Le style est d'une grande poésie, d'une portée presque métaphysique. On a du mal à lâcher ce bouquin. Parce qu'il devient immédiatement proche, précisément par son parti-pris d'abstraction et de minimalisme. On est obligés de se jeter dedans. On s'attache à « L'homme » et à son « petit », ainsi qu'ils seront toujours désignés. Parce qu'ils sont la dernière parcelle d'humanité à laquelle se raccrocher. Leur monde est effroyablement hostile, on a le sentiment de partager leur périple sur cette horrible route. On ressent leur douleur, leur faim, la proximité permanente de la mort dans ce qui les entoure et dans la toux permanente de l'homme. Leurs échanges tout simples prennent un caractère proprement bouleversant. L'identification est d'une rare intensité. On avance avec ce père et son fils, seuls dans le noir, sans en savoir beaucoup plus qu'eux (ce qui est assez rare). On partage l'incertitude de leur présent.


A quoi tient la grâce ? Peut-être rien qu'à cela : toutes les histoires ont été racontées, mais jamais de cette façon. On s'attache à ce roman et à ces deux personnages d'une manière absolument viscérale, au point même d'en redouter l'issue. Cela vous prend littéralement aux tripes. L'affection entre un père et son fils au milieu d'un monde en ruines est poignante. Tout est juste et admirablement dépeint : les villes abandonnées, les vestiges de la civilisation disparue (les anciennes cultures devenues stériles, les maisons où l'on craint d'entrer par peur des mauvaises rencontres...) et parfois les apparitions inquiétantes avec de rares semblables faméliques et moribonds ou avec ces groupes d'hommes qui parcourent la route pour dévorer les survivants. L'homme a une mauvaise toux, le petit est maigre à faire peur. On suit leur perdition avec fébrilité, inquiétude.
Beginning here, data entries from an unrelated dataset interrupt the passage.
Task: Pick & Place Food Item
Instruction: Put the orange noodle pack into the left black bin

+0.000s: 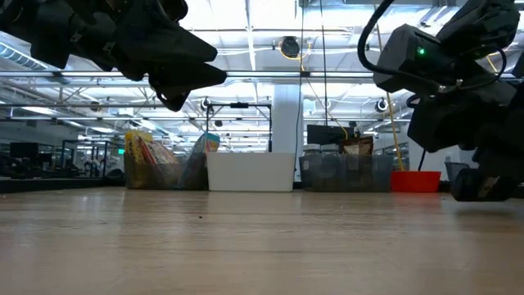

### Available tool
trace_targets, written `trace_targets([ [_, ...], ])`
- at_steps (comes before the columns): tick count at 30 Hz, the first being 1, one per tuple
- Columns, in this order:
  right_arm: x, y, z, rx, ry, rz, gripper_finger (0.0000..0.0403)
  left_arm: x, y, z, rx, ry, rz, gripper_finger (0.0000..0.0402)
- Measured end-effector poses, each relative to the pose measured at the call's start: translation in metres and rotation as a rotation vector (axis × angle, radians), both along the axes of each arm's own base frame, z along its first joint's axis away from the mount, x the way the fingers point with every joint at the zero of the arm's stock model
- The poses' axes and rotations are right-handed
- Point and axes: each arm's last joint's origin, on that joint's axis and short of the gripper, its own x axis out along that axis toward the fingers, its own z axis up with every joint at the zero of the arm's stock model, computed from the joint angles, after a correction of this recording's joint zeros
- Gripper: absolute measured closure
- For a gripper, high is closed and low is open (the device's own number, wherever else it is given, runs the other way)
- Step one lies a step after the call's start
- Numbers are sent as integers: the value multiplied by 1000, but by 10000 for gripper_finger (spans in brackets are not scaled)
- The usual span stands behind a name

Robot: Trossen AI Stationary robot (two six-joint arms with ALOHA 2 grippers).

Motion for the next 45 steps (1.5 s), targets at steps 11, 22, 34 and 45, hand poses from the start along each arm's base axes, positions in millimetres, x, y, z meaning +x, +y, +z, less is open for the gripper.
trace_targets([
  [11,4,0,2,1,-89,29,402,0,1,0,5,-1,1,238],
  [22,32,-7,18,25,-428,-36,403,3,10,0,17,-5,33,238],
  [34,61,-35,45,-157,-833,-323,403,6,19,1,47,-17,57,238],
  [45,69,-65,54,-466,-1009,-520,403,4,20,13,129,-87,49,238],
])
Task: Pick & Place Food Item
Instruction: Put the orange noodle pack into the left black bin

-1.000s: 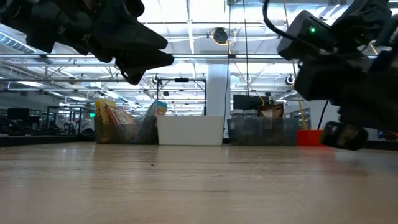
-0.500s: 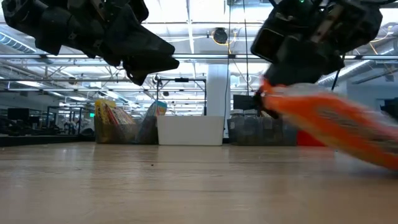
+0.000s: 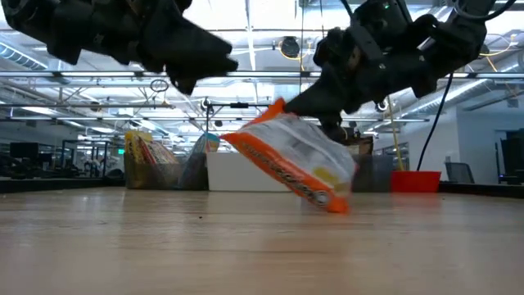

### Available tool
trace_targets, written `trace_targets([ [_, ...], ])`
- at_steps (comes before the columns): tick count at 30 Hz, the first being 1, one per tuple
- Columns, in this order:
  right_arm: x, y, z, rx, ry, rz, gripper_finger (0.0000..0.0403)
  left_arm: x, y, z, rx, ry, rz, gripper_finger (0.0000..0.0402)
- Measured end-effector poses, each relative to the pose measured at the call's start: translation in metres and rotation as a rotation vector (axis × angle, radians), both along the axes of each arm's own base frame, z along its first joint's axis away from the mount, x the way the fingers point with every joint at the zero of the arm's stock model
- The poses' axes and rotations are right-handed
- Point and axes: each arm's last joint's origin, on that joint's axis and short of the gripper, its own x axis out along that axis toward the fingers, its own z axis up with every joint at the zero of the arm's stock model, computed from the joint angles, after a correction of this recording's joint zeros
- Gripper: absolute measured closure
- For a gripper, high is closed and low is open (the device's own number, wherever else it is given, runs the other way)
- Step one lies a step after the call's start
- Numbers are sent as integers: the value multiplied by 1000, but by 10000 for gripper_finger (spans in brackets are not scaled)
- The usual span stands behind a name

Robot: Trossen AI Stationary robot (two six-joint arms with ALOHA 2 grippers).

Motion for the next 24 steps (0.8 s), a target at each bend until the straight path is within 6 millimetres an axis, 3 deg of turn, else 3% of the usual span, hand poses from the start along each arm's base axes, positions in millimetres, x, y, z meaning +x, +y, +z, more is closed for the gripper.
trace_targets([
  [9,5,-2,23,-136,-256,-74,403,-10,11,31,72,-120,233,238],
  [14,5,-4,25,-227,-273,-133,403,-11,22,35,71,-128,303,238],
  [18,5,-5,25,-260,-278,-148,403,0,36,41,123,38,348,238],
  [24,5,-5,26,-277,-288,-147,403,21,55,72,119,315,353,238],
])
On partage leurs joies éphémères comme la découverte de fournitures et de nourriture qui ajournent l'inévitable. La lecture devient alors une expérience intense et presque douloureuse, un véritable ravissement.


Ce roman est un incontournable, que vous soyez un lecteur occasionnel ou vorace, un moment de grand art, de ces oeuvres rares qui donnent à ressentir des choses essentielles. Le style de McCarthy est d'une puissance poétique enthousiasmante. On ressort de ce livre comme d'un beau vertige. C'est violent, sombre et singulier. C'est un chef d'oeuvre.